El escritor Arturo Pérez Reverte (en la imagen) asegura que la vida le ha robado todas las certezas.

Al mismo tiempo, Gabriel Albiac, filósofo ateo, aseguraba en el Congreso Católicos y Vida pública, que autoengañarse -acerca de la existencia de Dios- era una cosa muy fea. Podríamos añadir la de cierta escritora, de cuyo nombre quiero ni acordarme, quien aseguraba que si rezar era hablar con Dios entonces es que los rezadores eran esquizofrénicos.

Del académico Reverte lo que me asombra es esa brusca conversión al relativismo: ¿cómo es posible que un tipo que no tiene certezas se dedique a opinar sobre esto y aquello, a insultar a este y a aquél y, en general, a exhibir cualquier juicio con sonora rotundidad.

De Albiac, mucho más respetuoso y más profundo que Reverte, me sorprende el planteamiento: Si no sabes si Dios existe, ¿por qué va a ser un autoengaño creer en Dios? Más parece un perjuicio que un raciocinio y eso, don Gabriel, resulta muy feo en un filósofo. Me recuerda aquella sentencia de Chesterton cuando se dirigía a su oponente en uno de sus muchos debates con los autocalificados antidogmáticos: "La única diferencia entre nosotros dos es que yo puedo defender mi dogma y usted ni siquiera puede definir el suyo".
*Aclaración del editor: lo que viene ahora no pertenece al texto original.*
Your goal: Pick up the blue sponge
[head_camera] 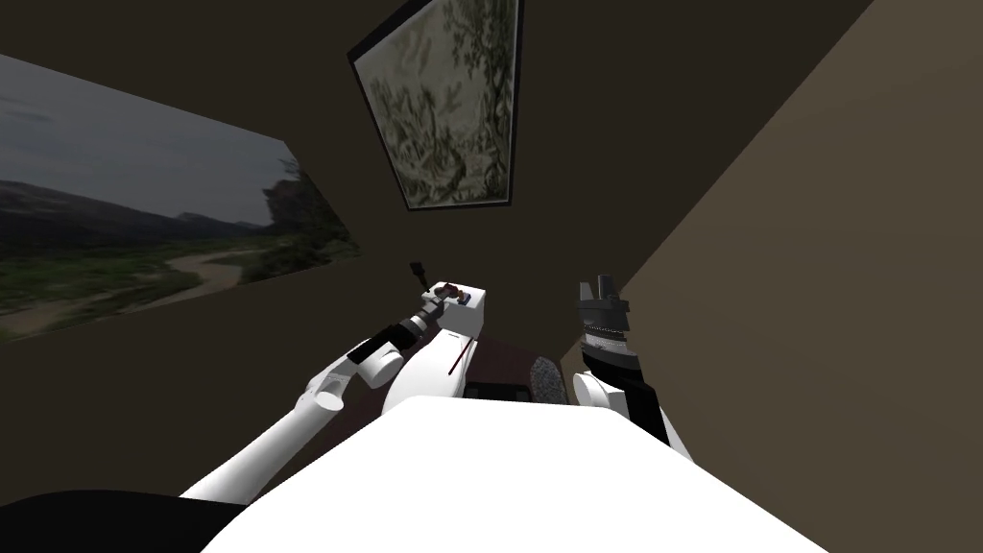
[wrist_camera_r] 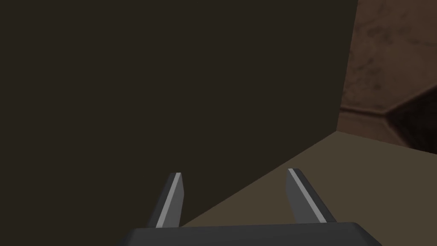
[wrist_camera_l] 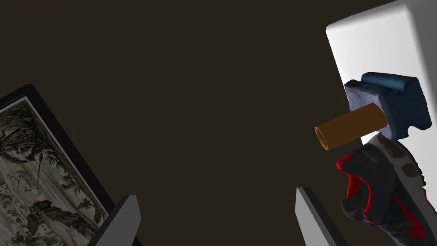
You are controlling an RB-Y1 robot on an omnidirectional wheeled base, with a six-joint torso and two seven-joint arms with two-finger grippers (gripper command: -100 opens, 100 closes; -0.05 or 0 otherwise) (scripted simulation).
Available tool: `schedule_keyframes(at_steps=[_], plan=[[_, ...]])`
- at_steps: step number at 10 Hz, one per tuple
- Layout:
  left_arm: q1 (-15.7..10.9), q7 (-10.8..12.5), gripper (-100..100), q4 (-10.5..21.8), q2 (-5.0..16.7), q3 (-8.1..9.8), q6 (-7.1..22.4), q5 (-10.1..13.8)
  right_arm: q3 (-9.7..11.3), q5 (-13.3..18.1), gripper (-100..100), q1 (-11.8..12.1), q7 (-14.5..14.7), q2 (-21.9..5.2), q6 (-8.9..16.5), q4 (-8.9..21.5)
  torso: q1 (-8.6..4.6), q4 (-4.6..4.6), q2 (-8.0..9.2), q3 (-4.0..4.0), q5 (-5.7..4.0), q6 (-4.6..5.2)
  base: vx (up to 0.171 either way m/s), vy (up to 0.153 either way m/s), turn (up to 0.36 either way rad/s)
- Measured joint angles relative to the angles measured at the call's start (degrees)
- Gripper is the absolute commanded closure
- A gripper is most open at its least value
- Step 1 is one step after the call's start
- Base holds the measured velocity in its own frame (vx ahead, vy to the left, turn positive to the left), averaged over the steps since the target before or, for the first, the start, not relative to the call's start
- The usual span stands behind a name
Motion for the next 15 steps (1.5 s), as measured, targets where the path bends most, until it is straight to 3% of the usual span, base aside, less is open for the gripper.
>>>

Y respeto a la escritora innombrable, lo único que puede decirse es lo de aquel estalinista que confesaba ante un periodista: yo soy ateo pero me molesta que alguno de mis jefes me diga que Dios ha bajado a la tierra para certificarles que no existe.

El hombre no debe dudar de la verdad, debe dudar del hombre. Y el hombre necesita dogmas, especialmente quienes los niegan, entre otras cosas porque, como concluía Chesterton, "sólo conozco dos tipos de personas: los dogmáticos que saben que lo son y los dogmáticos que no saben que lo son". Pero me asombra que sean los agnósticos los más dogmáticos, al menos si por ello entendemos el hombre que veta el derecho a la certeza y ejerce ese veto con una certeza aplastante e injuriosa.